Snapdragon 810 contains four Cortex-A57 cores (clocked up to about 1.5 GHz based on current evidence) as well as four Cortex-A53 cores in a big.LITTLE configuration. In this respect the chip is similar to Samsung's Exynos 7 Octa (5433) that has already been shipping for several months in devices such as the Galaxy Note 4 and shows impressive CPU performance. However, Snapdragon 810 is the direct successor to Snapdragon 805 and has a similarly ambitious memory interface with high total bandwidth (pioneering the use of new LPDDR4 SDRAM), which puts it squarely in the very high end category, like Snapdragon 805.

Qualcomm also has a SoC in planning for the more mainstream part of the high-end performance segment, Snapdragon 808, which has two Cortex-A57 cores instead of four while retaining the four Cortex-A53 cores. Importantly, Snapdragon 808 also simplifies the memory interface to dual-channel 32-bit with more standard LPDDR3 memory instead of LPDDR4, reducing cost and being comparable to Snapdragon 801, the current high-end standard.

20nm process and LPDDR4 memory


Snapdragon 810 is Qualcomm's first SoC product to be manufactured using TSMC's 20nm process technology. 20nm, in theory, significantly increases performance and power efficiency when compared to the 28nm process technology that Qualcomm has been using recently for most of its chips.

The SoC also features a LPDDR4 external memory interface in a dual-channel 32-bit configuration, with maximum clock speed of 1600 MHz according to Qualcomm's webpage, resulting in memory bandwidth of 25.6 GB/s, similar to Snapdragon 805, which achieves its bandwidth with a wide 64-bit dual channel memory interface with LPDDR3. This is a very high amount of memory bandwidth for a mobile device, making the chip suitable for driving very high resolutions such as QHD. However, it also increases cost, and the apparent requirement of using higher-clocked LPDDR4 memory instead of mainstream LPDDR3 is also likely to increase cost, despite the reduction in memory bus width allowed by LPDDR4.

Snapdragon 808 likely to be more attractive for high-volume flagship devices


Meanwhile, Snapdragon 808 seems to provide a more practical performance-oriented platform by utilizing standard LPDDR3 in a dual-channel 32-bit at a clock speed up to 933 MHz, resulting in maximum memory bandwidth of 14.9 GB/s. Overall, Snapdragon 808 seems to be much more attractive for high-volume high-end devices as a successor to Qualcomm's popular Snapdragon 801.

Performance flaws evident in early Geekbench database entries


Early Geekbench results database entries show lower-than-expected CPU and memory performance, and detailed analysis of the results seems to confirm the reports about thermal throttling due to heat production as well as lower-than-expected memory performance.
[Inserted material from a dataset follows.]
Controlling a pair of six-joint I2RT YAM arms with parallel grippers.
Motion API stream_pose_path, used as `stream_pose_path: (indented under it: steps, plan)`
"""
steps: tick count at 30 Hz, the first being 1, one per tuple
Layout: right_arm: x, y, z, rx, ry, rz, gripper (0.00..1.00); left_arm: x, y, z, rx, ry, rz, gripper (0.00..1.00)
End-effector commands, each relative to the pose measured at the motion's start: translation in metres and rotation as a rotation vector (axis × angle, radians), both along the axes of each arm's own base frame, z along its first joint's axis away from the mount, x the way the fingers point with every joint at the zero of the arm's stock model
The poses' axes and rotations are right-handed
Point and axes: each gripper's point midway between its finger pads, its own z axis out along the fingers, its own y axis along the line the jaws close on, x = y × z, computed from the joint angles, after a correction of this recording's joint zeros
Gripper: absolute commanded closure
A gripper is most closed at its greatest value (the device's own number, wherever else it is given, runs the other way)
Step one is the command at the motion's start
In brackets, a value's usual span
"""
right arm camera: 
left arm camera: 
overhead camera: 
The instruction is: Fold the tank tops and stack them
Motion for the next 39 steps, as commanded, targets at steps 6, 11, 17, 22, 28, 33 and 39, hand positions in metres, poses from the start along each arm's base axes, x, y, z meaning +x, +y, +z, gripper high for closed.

In practice, the version of Snapdragon 810 that was benchmarked seems to provide performance lower than even Snapdragon 801 in most respects.

Performance data for Snapdragon 810 in the Geekbench entries is clouded somewhat because of the use of 64-bit Aarch64 mode in Android. Until now, most Cortex-A57 and Cortex-A53 based solutions use AArch32 (32-bit ARMv8 mode, which takes advantage of some of the new features of Armv8 but is not fully 64-bit). Android AArch64 support and performance has been work in progress and is still likely to be not fully optimized. However, in the case of the Snapdragon 810 results, the performance deficit is of such magnitude that is clear that they are caused by flaws in the chip implementation and not AArch64 mode.

In the table in the Appendix below, some Snapdragon 810 and 801 results have been highlighted in bold to show some of the performance differences and in particular the areas where Snapdragon 810 performance is much lower than expected.

There are several entries for the device in the database that show considerable variation between runs, providing evidence that performance throttling caused by heat production is a significant problem. For the analysis below, the best benchmark result among the various entries has been used. There is evidence that some of the later entries impose a CPU clock speed limit of about 1.0 GHz or perhaps only use the Cortex-A53 cores in some cases (these entries are also represented in the table).

Deficits in pure CPU performance, especially multi-core


Compared to Samsung's Exynos 7 Octa (5433), which has a similar CPU configuration, basic integer tests such as JPEG Compress already show somewhat lower than expected performance based on the reported clock speed, with multi-core performance scaling being considerably less than expected, and also clearly lower than Snapdragon 801. The Dijkstra benchmark, which has more external memory access and branching, is more heavily affected and is at least 35% slower than on Exynos 5433, despite a similar clock speed, and slower than Snapdragon 801 as well as Snapdragon 805. However, this may for a large part be due to running in AArch64 compared to 32-bit mode used on the other chips, since the Dijkstra benchmark seems to similarly affected on other platforms that use AArch64.

For floating point performance, pure single-core performance, as shown by the Mandelbrot subtest results, is relatively unaffected, but multi-core performance scaling is much lower than Exynos, resulting in performance comparable to Snapdragon 805 rather than the higher floating point performance expected from Cortex-A57 cores (such as in Exynos 5433).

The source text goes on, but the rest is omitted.